There is no doubt in our minds, MailChimp is a fantastic tool for small businesses.

It lets you organise and send marketing emails, allows you to be clever and produce nice looking emails… and gives you the ability to track who’s opened them.  It’s also got a very powerful automation system, which if you know what you’re doing, can have a game changing effect on your business.

But I have to be honest with you…  their forms suck.


Don’t get me wrong… when you are starting out, have a really simple list and you want to capture people into your database, they are great…

…but as soon as you start looking to segment your database – which is where the real benefits of email marketing come into the equation, they can limit you… and unless you are someone who’s comfortable messing around with code, you should be looking for a 3rd party solution.

Take for example a website with two pages offering two different products, red shoes and blue shoes. They are both offered by the same business (and therefore should be in the same list), but you want to be able to add people who sign up on the red shoe page to the red shoe interest group, and the same for the blue shoes.

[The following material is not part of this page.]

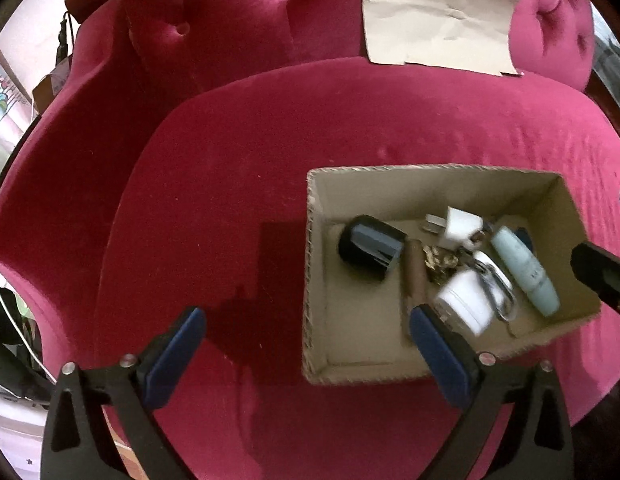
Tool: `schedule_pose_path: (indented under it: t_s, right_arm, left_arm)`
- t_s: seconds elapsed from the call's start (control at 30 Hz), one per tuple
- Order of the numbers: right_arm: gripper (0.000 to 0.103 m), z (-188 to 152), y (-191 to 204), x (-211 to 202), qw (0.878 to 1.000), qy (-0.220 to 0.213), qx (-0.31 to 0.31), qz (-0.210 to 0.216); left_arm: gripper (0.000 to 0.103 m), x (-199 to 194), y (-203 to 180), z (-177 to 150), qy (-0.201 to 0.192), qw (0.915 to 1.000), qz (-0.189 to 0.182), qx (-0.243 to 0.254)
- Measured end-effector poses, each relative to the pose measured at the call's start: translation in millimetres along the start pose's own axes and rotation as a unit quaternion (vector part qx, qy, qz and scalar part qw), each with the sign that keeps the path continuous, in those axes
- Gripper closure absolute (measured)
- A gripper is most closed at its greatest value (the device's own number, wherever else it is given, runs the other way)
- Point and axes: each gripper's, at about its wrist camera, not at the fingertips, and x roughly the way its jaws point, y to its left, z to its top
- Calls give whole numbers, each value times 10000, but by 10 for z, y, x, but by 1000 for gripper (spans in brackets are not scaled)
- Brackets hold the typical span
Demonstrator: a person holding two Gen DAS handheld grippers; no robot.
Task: Organize rigid objects
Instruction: 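Lower the box onto the sofa seat with the left tool and release it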
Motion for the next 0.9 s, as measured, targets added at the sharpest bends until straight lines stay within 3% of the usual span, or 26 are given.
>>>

However, to do this, you need to go into the code of the form, set it so that the form on the red shoe page adds people to the first group, and then form on the blue shoe page adds people to the blue shoe group (if you are really into this – here’s the MailChimp support article – but be ready for some messing around with code!)

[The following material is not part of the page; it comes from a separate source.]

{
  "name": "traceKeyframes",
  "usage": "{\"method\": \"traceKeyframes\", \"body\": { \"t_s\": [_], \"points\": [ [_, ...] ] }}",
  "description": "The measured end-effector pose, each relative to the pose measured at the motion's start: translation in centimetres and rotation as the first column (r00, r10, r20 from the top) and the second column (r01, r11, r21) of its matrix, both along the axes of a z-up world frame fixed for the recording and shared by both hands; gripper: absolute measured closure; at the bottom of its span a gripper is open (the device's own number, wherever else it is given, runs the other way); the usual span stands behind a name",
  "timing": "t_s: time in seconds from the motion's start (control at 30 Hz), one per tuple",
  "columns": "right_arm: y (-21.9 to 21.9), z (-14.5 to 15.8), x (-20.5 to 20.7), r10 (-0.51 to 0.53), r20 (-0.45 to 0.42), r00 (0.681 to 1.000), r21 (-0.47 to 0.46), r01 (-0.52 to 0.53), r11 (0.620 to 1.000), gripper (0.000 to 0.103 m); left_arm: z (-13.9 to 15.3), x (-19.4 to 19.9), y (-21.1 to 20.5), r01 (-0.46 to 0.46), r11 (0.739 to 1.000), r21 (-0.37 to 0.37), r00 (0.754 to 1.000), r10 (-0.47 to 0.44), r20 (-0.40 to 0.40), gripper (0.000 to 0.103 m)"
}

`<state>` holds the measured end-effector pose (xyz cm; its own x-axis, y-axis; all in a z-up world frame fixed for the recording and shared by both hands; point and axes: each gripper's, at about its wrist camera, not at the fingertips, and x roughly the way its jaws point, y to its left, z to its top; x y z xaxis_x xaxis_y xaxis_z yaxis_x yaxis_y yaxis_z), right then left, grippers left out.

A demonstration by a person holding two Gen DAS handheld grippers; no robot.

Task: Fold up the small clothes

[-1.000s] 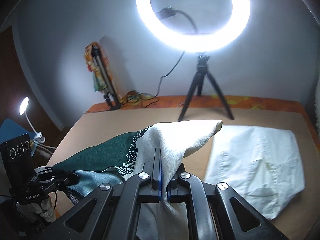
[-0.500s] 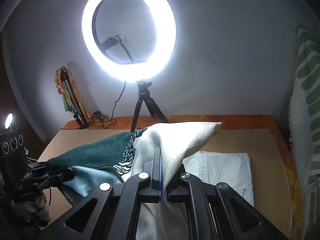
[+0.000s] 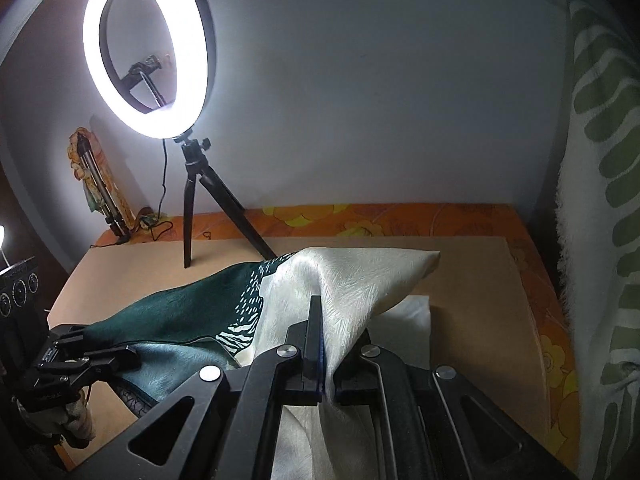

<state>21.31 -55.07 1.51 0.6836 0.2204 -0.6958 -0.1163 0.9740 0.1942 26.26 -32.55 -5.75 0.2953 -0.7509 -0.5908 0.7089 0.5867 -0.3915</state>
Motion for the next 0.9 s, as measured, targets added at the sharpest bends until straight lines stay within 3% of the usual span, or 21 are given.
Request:
{"method": "traceKeyframes", "body": {
  "t_s": [0.13,0.27,0.37,0.43,0.53,0.6,0.73,0.9],
  "points": [
    [-2.2,-2.3,0.5,-0.04,-0.057,0.998,0.01,0.04,0.999,0.102,-1.7,-1.0,-0.2,0.029,0.996,0.089,0.998,-0.023,-0.065,0.093],
    [-3.6,-3.5,1.1,-0.133,-0.104,0.986,-0.059,0.127,0.99,0.093,-2.4,-1.4,0.5,0.0,0.988,0.152,0.996,0.013,-0.089,0.078],
    [-4.0,-3.5,0.8,-0.164,-0.103,0.981,-0.108,0.153,0.982,0.071,-2.2,-1.1,1.1,-0.015,0.987,0.162,0.994,0.032,-0.106,0.075],
    [-4.0,-3.4,0.3,-0.16,-0.1,0.982,-0.114,0.148,0.982,0.071,-2.0,-1.3,1.6,-0.018,0.984,0.175,0.994,0.036,-0.103,0.073],
    [-3.8,-2.9,-0.3,-0.171,-0.091,0.981,-0.143,0.157,0.977,0.07,-1.4,-2.1,1.9,-0.013,0.981,0.194,0.996,0.031,-0.089,0.061],
    [-3.7,-2.5,-0.6,-0.183,-0.083,0.98,-0.14,0.17,0.975,0.066,-1.1,-2.4,2.4,-0.021,0.979,0.201,0.996,0.038,-0.083,0.052],
    [-3.2,-1.6,-2.0,-0.192,-0.061,0.979,-0.131,0.183,0.974,0.052,-0.8,-2.9,3.3,-0.013,0.99,0.142,0.993,0.03,-0.114,0.052],
    [-1.6,-0.7,-3.9,-0.178,-0.05,0.983,-0.17,0.167,0.971,0.051,-0.2,-4.5,3.5,0.02,0.992,0.126,0.991,-0.003,-0.131,0.052]
  ]
}}
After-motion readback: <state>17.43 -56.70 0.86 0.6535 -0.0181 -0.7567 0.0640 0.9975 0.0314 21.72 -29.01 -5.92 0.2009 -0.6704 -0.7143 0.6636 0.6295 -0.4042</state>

Because this is slightly beyond most people, they end up creating two lists, one for red shoes and one for blue shoes (and the added complications of mo’ lists, mo’ problems). If you then decide to add other pages, you end up with even more lists…  I’ve seen MailChimp accounts with over 50 lists because of this!

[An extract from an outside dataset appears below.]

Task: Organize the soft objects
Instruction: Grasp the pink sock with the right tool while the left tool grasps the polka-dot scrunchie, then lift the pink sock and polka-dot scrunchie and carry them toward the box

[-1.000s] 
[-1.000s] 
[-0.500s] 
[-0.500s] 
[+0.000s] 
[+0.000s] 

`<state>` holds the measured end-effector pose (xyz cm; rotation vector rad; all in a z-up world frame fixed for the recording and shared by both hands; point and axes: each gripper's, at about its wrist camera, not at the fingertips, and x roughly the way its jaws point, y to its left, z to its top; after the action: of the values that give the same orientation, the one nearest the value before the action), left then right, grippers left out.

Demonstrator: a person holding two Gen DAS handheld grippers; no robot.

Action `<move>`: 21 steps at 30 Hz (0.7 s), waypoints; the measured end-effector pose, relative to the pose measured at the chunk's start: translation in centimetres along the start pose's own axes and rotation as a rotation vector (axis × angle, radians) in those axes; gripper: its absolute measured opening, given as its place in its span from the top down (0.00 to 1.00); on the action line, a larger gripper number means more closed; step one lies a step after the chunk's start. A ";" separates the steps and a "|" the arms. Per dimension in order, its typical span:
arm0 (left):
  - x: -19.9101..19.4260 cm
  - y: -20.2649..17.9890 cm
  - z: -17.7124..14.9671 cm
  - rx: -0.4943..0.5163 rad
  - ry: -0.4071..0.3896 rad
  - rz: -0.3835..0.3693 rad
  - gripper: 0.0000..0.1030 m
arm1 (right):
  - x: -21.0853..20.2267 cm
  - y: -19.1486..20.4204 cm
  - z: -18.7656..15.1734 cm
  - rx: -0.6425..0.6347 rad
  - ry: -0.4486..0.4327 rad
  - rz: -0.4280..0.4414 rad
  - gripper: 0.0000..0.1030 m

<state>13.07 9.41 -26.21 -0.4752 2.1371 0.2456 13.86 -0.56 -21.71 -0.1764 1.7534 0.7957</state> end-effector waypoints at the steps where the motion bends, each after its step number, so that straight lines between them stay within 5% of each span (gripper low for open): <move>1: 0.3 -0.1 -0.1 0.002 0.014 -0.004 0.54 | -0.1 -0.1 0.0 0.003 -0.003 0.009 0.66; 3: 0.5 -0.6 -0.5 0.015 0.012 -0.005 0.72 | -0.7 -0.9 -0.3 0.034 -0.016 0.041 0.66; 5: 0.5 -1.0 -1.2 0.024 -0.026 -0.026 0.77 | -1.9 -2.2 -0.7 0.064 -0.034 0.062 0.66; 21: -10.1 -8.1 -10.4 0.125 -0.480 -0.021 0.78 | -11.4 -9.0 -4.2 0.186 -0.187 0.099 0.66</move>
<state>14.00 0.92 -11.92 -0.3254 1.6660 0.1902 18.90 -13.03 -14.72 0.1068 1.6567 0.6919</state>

Using an alternative form tool which allows you to add people to a specific group based on the form they sign up from will allow you to set up specific targeted emails just for them – which is where you can really make a step change in your email marketing.

…and of course, there are benefits in terms of design, getting around the double opt-in, and hidden fields, that these tools can help with (which I’ll come to in future posts)

So in conclusion… if you have a single product, or group of customers – then be my guest, use the MailChimp forms… they’ll serve you well.

However, if you are looking at a different type of solution where you want to send targeted emails to people who are interested in just one thing… start looking at the alternatives to the built-in MailChimp forms – you’ll be glad you did!